**Data under study:**
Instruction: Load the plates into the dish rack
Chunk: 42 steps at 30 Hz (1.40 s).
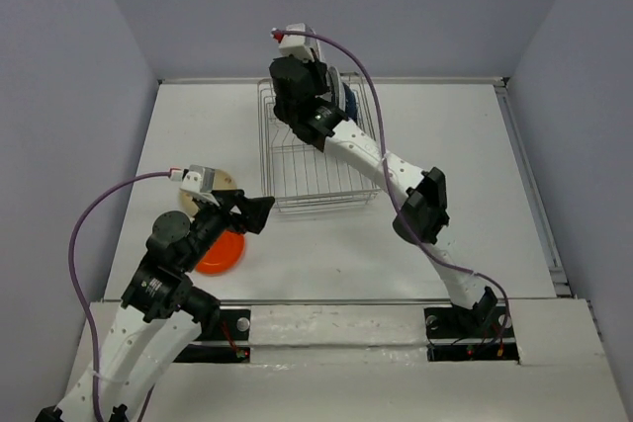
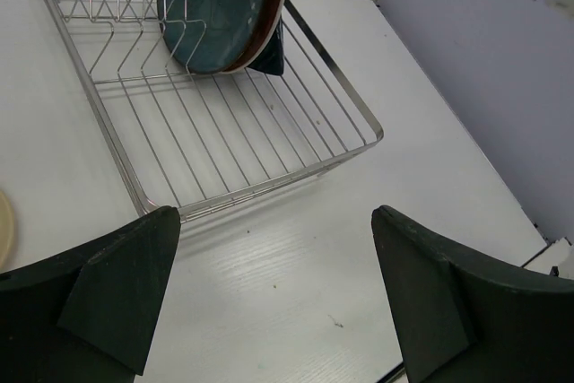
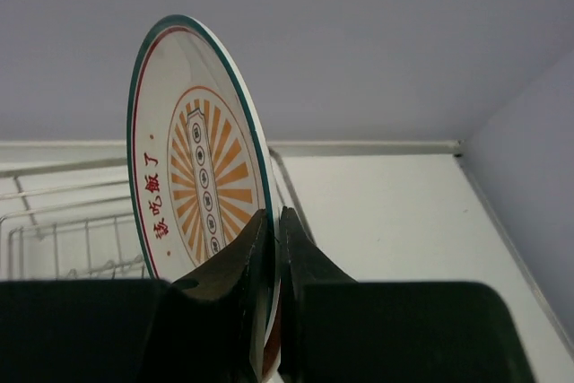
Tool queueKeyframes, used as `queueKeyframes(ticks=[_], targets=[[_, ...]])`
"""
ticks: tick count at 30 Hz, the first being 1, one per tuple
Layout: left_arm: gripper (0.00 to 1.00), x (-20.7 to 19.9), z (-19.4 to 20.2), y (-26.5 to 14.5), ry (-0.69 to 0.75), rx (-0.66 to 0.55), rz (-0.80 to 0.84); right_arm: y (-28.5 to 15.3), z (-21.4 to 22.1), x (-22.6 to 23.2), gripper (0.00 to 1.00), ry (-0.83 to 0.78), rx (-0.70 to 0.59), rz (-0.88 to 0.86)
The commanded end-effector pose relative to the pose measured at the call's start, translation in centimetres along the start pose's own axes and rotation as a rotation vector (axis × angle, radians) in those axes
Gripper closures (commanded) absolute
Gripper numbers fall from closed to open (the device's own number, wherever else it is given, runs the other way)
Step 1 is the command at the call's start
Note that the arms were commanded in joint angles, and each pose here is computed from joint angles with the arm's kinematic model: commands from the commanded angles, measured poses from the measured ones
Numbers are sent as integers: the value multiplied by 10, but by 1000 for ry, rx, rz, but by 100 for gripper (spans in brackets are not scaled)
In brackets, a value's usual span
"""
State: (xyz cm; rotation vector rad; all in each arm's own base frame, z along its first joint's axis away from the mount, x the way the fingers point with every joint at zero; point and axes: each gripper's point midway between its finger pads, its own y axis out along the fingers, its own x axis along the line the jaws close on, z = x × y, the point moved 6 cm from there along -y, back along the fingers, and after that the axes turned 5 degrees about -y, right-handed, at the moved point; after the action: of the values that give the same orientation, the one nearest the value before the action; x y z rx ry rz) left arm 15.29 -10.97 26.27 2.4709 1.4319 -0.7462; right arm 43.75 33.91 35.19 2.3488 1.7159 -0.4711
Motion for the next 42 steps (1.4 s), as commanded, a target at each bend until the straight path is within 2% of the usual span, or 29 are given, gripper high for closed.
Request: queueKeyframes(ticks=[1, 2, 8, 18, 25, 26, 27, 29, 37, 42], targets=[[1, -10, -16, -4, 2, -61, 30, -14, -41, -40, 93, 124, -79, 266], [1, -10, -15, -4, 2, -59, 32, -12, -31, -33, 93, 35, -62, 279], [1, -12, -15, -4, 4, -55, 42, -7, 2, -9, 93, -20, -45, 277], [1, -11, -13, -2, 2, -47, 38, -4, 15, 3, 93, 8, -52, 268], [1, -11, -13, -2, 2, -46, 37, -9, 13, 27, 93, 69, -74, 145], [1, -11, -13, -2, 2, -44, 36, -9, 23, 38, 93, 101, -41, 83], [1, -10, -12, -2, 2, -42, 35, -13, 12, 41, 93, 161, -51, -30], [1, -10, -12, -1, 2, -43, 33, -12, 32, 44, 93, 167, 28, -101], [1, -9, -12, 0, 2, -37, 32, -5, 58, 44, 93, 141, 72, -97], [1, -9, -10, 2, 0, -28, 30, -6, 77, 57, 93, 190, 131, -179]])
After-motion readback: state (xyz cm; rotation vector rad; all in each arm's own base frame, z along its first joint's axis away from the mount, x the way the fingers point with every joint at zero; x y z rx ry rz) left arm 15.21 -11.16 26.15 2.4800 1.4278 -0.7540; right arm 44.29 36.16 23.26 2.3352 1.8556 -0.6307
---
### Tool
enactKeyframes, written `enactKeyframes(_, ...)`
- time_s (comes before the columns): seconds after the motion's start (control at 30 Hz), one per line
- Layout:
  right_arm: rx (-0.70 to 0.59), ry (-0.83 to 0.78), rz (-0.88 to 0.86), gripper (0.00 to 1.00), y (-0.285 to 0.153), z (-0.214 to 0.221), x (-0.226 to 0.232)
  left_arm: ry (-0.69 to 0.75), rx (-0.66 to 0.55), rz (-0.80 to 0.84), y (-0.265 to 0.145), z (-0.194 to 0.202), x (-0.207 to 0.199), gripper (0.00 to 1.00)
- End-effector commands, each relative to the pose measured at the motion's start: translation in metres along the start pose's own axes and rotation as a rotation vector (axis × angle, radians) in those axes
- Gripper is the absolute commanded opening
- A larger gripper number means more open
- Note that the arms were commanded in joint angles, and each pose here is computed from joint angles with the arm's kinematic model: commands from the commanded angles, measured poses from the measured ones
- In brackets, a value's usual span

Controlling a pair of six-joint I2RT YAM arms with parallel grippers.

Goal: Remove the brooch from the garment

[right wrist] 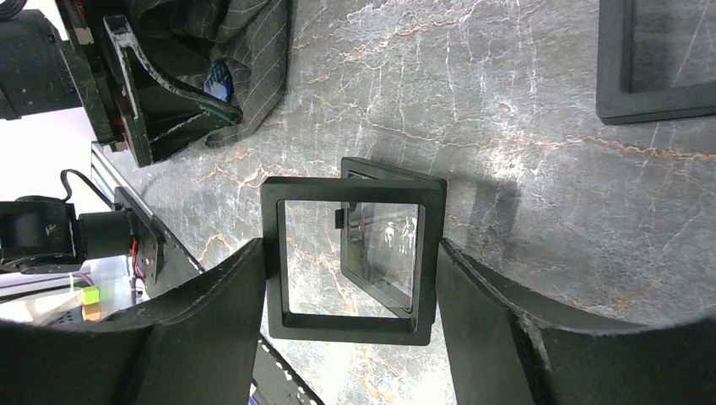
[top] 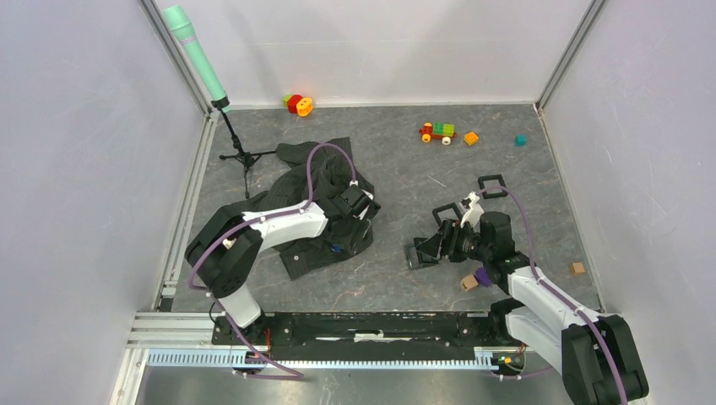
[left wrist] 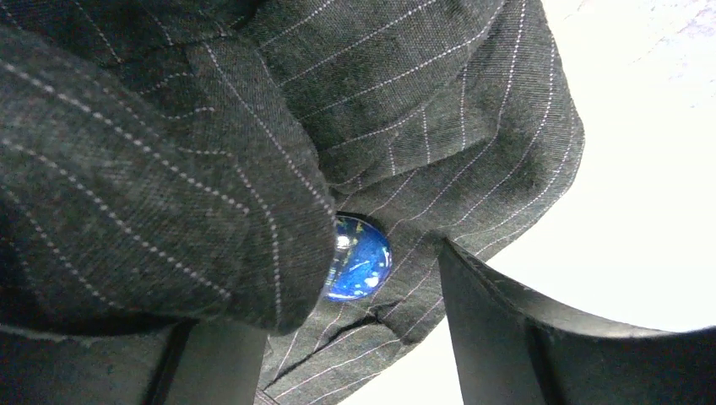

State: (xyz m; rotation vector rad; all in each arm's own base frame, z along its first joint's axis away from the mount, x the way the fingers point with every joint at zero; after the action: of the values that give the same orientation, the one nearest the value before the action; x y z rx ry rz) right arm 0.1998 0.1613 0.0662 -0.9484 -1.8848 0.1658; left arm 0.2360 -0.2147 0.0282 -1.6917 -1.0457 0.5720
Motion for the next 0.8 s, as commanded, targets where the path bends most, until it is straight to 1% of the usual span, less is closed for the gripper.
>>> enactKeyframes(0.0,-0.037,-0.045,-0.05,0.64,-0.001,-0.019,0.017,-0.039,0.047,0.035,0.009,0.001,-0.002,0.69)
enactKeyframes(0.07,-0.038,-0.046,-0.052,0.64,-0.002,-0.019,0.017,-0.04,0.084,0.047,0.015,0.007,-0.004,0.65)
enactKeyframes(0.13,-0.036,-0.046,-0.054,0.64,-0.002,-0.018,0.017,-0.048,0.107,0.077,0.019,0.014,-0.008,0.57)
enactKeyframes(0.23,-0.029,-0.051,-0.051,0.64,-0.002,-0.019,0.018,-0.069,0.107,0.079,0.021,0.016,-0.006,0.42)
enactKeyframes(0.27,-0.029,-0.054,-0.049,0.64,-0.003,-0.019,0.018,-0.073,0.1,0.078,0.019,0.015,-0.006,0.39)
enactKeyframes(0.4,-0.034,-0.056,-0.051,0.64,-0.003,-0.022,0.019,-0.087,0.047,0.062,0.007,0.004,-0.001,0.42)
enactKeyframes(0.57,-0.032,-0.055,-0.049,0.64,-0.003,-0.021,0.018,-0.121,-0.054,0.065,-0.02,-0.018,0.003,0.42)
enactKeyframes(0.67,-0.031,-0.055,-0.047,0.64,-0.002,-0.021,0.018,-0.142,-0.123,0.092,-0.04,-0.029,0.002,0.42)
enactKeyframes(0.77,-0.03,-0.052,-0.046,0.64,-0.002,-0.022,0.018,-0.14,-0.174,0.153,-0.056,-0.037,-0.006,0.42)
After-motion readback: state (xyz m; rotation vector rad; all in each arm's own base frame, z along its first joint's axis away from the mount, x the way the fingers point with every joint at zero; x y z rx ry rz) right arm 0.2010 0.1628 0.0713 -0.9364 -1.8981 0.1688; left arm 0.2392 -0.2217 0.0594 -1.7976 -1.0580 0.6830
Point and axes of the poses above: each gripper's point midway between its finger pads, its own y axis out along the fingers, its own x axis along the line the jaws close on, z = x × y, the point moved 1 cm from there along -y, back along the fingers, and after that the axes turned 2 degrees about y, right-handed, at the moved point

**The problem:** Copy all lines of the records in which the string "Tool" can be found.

**Solution to this problem:**
Tool queueKeyframes, used as `queueKeyframes(ticks=[_], targets=[[_, ...]])`
### Tool

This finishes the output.